= Beginning of Section =
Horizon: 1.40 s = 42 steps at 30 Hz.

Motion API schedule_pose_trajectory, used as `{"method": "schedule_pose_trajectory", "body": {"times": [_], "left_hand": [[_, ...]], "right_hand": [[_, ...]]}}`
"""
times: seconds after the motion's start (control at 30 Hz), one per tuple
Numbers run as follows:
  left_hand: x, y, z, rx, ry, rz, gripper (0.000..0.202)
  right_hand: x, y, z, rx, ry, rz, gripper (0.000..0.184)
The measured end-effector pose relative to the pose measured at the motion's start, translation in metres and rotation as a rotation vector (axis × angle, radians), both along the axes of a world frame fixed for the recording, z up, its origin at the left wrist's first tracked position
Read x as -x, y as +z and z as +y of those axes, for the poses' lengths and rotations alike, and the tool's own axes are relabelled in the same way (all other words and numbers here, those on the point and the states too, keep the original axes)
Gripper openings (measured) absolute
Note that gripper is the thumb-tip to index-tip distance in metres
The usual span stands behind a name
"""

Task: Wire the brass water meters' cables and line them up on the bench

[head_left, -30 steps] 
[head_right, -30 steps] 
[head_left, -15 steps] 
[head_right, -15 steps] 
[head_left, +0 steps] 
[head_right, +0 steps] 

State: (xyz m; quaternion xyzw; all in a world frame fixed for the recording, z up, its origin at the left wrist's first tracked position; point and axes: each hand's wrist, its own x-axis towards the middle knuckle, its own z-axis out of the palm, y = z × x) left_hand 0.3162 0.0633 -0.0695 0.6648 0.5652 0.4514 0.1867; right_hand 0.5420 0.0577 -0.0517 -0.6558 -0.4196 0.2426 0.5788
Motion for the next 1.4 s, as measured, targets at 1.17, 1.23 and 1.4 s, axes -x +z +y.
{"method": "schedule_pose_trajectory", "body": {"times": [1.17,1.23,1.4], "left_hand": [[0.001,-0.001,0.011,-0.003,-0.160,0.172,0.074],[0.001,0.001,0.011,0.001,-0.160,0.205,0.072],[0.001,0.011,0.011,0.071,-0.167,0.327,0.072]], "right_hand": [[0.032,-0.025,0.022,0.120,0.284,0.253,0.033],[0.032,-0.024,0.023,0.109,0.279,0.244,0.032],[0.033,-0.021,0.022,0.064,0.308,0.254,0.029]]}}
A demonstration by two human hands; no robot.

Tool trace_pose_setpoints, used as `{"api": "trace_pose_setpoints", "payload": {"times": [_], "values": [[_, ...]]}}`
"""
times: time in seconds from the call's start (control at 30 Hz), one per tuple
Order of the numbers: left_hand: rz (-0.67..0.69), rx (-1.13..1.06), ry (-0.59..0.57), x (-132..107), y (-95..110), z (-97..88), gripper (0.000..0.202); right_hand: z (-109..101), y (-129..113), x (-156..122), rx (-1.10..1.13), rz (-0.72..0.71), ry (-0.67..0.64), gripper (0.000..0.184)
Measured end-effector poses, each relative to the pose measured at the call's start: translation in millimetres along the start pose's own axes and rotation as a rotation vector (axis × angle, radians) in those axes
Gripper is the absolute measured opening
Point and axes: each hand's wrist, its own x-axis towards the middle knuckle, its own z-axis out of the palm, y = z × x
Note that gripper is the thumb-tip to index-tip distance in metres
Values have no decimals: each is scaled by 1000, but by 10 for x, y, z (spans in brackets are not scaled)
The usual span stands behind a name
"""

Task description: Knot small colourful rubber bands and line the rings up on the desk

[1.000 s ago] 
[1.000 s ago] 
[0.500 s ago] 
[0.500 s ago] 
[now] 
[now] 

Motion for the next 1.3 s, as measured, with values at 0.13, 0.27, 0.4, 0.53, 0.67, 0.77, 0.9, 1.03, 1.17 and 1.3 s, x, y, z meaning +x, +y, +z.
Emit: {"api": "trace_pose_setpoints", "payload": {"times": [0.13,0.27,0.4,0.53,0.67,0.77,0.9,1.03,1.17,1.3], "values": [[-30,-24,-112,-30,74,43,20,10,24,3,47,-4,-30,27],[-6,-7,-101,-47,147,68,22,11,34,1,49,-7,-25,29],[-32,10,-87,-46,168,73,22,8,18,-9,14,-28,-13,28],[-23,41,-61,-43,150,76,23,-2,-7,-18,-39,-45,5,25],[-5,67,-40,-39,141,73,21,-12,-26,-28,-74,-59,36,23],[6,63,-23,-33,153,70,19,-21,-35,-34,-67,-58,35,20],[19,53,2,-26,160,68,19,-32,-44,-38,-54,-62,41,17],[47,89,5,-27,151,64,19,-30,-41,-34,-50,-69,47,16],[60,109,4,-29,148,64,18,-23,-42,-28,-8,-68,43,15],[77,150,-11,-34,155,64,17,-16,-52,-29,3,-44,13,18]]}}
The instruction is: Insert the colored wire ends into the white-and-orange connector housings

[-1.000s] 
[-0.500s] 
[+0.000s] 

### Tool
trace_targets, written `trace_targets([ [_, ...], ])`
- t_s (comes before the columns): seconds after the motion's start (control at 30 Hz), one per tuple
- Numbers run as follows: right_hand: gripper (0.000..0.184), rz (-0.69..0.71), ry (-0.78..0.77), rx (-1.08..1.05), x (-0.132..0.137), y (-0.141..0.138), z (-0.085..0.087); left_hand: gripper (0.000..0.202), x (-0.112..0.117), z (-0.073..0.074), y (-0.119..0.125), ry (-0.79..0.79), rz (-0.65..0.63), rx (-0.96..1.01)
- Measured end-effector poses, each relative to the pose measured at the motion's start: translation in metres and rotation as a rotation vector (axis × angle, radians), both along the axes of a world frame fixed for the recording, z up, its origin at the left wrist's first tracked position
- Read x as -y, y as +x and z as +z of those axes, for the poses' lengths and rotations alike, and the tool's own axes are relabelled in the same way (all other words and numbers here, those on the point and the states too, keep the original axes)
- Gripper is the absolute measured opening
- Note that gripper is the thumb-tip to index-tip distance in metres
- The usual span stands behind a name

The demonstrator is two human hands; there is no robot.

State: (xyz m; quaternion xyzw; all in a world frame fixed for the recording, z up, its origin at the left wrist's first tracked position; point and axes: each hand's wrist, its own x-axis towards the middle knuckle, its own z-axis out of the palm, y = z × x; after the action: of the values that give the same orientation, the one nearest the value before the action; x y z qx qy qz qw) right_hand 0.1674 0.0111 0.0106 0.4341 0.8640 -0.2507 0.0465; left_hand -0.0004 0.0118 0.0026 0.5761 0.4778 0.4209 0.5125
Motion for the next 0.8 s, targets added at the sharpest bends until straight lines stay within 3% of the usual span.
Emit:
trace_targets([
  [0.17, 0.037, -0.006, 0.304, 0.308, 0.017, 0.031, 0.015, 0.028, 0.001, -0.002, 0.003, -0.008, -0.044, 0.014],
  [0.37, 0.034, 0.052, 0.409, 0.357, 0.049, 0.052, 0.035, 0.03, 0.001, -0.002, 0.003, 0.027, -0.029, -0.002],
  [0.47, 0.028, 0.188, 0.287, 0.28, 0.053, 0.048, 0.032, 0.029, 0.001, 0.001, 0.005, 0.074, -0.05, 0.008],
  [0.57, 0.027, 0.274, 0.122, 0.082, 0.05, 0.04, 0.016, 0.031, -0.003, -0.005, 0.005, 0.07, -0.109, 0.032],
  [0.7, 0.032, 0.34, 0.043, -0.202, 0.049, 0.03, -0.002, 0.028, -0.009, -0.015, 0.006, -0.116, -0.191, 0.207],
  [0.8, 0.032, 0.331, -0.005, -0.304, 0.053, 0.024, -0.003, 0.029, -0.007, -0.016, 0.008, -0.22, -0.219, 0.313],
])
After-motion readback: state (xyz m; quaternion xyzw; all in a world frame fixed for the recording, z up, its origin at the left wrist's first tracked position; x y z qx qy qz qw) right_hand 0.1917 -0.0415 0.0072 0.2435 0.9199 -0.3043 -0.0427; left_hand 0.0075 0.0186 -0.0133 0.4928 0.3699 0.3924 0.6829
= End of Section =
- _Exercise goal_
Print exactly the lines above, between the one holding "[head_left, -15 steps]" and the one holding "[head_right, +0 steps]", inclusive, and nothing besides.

- _Worked solution_
[head_left, -15 steps] 
[head_right, -15 steps] 
[head_left, +0 steps] 
[head_right, +0 steps] 

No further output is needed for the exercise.